Netanjahu boxt sich durch
Allen Korruptionsvorwürfen zum Trotz: Israels Ministerpräsident steuert seine fünfte Amtszeit an. Der Mann für den Tag nach ihm steht aber schon bereit
Benjamin Netanjahu war angezählt – aber er ist nicht zu Boden gegangen. Wie ein Boxer in seinem letzten großen Kampf hat es der israelische Ministerpräsident noch einmal allen Zweiflern gezeigt. Sein Erfolg bei der Parlamentswahl ist, um in der Sprache des Boxsports zu bleiben, kein fulminanter K. o. über seinen Herausforderer Benny Gantz, aber ein klarer Sieg nach Punkten. In der Ecke von Netanjahu steht ein breites Bündnis aus konservativen, nationalistischen und tiefreligiösen Parteien, das ihm zu einer fünften Amtszeit verhilft. In der Ecke von Gantz standen nur die neue Partei von Gantz und die Liberalen.
Nach einem turbulenten, bissigen, teilweise sehr verletzenden Wahlkampf hat Israel sich für Sicherheit und Kontinuität entschieden: weiter mit Netanjahu, trotz aller
Korruptionsvorwürfe und einer äußerst kritischen Presse. Mit einem der besten Ergebnisse, das seine Likud-Partei je eingefahren hat, feiert der Premier nun bald einen historischen Triumph: Schon im Sommer könnte er Staatsgründer Ben Gurion als den am längsten dienenden Regierungschef in der israelischen Geschichte ablösen. Von ungefähr kommt das nicht.
Offenbar ist das Vertrauen seiner Landsleute in Netanjahu um einiges größer, als es außerhalb Israels, zumal in EU-Europa, gerne gesehen wird. Auch der Erfolg des ehemaligen Generals Gantz, der erst vor wenigen Monaten in die Politik gegangen ist, fußt auf diesem Fundament: einer Sehnsucht nach Sicherheit, die in einer so fragilen Region wie dem Nahen Osten noch ein Wert für sich ist und keine gefühlte Selbstverständlichkeit wie in den USA oder Mitteleuropa.

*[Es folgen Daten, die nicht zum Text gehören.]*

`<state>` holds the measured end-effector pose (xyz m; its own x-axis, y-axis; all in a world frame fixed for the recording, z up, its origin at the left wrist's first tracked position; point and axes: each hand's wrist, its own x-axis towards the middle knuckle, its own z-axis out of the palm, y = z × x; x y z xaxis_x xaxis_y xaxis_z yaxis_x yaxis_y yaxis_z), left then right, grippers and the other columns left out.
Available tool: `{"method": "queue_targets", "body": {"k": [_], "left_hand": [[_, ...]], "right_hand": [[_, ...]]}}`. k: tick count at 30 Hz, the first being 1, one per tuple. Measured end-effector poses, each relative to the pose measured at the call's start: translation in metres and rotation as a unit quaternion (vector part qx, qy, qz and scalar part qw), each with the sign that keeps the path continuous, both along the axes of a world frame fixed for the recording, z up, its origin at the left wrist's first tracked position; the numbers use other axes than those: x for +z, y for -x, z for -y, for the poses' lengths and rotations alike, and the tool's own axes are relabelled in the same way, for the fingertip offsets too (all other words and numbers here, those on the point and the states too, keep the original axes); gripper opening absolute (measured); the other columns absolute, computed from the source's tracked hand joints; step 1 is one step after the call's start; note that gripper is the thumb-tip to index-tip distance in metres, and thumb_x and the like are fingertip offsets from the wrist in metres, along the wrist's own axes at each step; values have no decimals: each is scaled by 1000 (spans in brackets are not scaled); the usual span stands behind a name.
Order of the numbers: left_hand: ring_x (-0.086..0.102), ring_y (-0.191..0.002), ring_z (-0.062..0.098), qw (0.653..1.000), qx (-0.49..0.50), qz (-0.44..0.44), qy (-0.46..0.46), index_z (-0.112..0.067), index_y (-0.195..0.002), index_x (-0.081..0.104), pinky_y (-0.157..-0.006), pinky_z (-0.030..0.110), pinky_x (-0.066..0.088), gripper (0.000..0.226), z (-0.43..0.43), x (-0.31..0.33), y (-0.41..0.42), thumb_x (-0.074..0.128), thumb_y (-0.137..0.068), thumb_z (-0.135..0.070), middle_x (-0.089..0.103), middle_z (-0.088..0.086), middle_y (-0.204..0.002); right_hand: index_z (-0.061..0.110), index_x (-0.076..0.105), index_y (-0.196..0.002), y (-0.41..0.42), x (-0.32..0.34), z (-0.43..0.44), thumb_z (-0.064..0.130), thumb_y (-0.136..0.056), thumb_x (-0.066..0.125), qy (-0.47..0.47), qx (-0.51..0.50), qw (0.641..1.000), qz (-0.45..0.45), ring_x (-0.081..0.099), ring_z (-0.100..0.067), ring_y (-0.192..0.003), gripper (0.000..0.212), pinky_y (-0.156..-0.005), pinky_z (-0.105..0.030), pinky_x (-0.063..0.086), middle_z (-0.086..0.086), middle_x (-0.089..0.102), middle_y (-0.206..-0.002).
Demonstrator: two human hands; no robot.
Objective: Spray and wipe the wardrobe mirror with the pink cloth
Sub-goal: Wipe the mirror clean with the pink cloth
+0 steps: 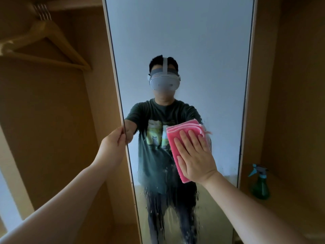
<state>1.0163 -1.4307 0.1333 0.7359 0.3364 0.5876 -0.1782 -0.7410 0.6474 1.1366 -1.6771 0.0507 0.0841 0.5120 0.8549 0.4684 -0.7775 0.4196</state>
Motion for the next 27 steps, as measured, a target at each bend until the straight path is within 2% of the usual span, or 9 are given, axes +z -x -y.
{"method": "queue_targets", "body": {"k": [7,11,15,19,22,27], "left_hand": [[66,-86,19,1000,1,9,6,-21,-110,62,-80,43,57,26,5,1,4,38,-101,-15,67,2,-97],[65,-85,18,1000,0,14,16,-24,-108,62,-79,38,55,26,7,1,5,38,-101,-14,67,0,-96],[64,-88,16,1000,6,13,20,-18,-120,61,-80,31,53,29,8,1,5,38,-101,-16,66,2,-100],[64,-86,16,999,-1,14,29,-19,-114,62,-77,28,51,27,10,2,5,38,-102,-16,66,0,-94],[64,-87,19,1000,-1,15,25,-18,-115,61,-79,31,52,26,10,2,5,39,-102,-16,66,2,-95],[66,-83,22,1000,-1,17,13,-15,-115,62,-78,43,57,27,7,2,5,39,-102,-18,67,5,-97]], "right_hand": [[14,26,-151,-1,12,11,37,-97,36,37,-1,999,8,14,-32,-148,60,-121,-49,8,-12,22,-157],[14,22,-152,-7,32,27,40,-99,27,52,-16,999,7,12,-34,-148,59,-121,-50,9,-12,17,-158],[11,21,-152,-13,65,46,41,-99,23,26,-35,999,-5,13,-38,-147,61,-118,-55,16,-17,18,-158],[11,21,-150,-16,93,63,38,-96,31,-6,-53,999,0,16,-39,-146,62,-119,-55,13,-17,18,-156],[11,21,-150,-16,96,66,39,-96,33,-14,-60,998,-9,16,-40,-146,62,-119,-55,14,-17,19,-157],[10,24,-151,-15,97,66,39,-96,33,-65,-70,995,-34,17,-40,-146,63,-119,-54,13,-19,24,-157]]}}
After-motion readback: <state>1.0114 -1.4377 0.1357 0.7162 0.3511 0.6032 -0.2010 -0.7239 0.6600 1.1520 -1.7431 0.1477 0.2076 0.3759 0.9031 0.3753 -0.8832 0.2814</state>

Netanjahu und Gantz geben den Israelis bei allen Auseinandersetzungen in der Sache dieses Gefühl des Gut-aufgehoben-Seins, der eine etwas markiger, der andere etwas diplomatischer. Insofern hätte sich an den Grundlinien der israelischen Politik auch mit einem Ministerpräsidenten Gantz wenig geändert. Für ihn wie für Netanjahu ist die Sicherheit des Landes der politische Imperativ schlechthin. Der Friedensprozess liegt ja so oder so auf Eis, weil die Hamas im Gazastreifen dem Terror nicht abschwören will und die zerstrittenen Palästinenser nicht in der Lage sind, Israel gegenüber mit einer Stimme zu sprechen – und zu verhandeln.
In dieses Bild passt auch das schlechte Abschneiden der arabischen Parteien. Sie und die israelische Linke sind die großen Verlierer dieser Wahl. Die einst so stolze Arbeiterpartei, die Partei von Ben Gurion, Golda Meir, Yitzhak Rabin und Shimon Peres, ist auf magere sechs Mandate in der Knesset geschrumpft. Mit Ausnahme des Seiteneinsteigers Gantz, eines Mannes der Mitte, ist weit und breit niemand in Sicht, der es mit dem Haudegen Netanjahu aufnehmen könnte, der noch am Wahlabend eine Neuauflage seiner Koalition organisiert hat und auch im Falle einer Anklage wegen Korruption nicht weichen will. Für den Tag danach, den Tag nach Netanjahu, steht mit Gantz nun aber ein Kandidat bereit, der weniger polarisiert.
Die Kanzlerin und viele deutsche Außenpolitiker mögen diesen Tag herbeisehnen – bis dahin jedoch werden sie mit Netanjahu zurechtkommen müssen. Dabei knirscht es im deutsch-israelischen Verhältnis keineswegs nur wegen der von Berlin gebetsmühlenartig beschworenen, von Netanjahu aber für reichlich weltfremd gehaltenen ZweiStaaten-Lösung. Umgekehrt hat der Schmusekurs der Bundesregierung gegenüber dem Mullah-Regime im Iran die Deutschen in Israel viele Sympathien gekostet. Umso wichtiger wäre es, dass das Land der Täter und das Land der Opfer wieder mit sich ins Reine kommen – unabhängig davon, wer gerade in Israel regiert.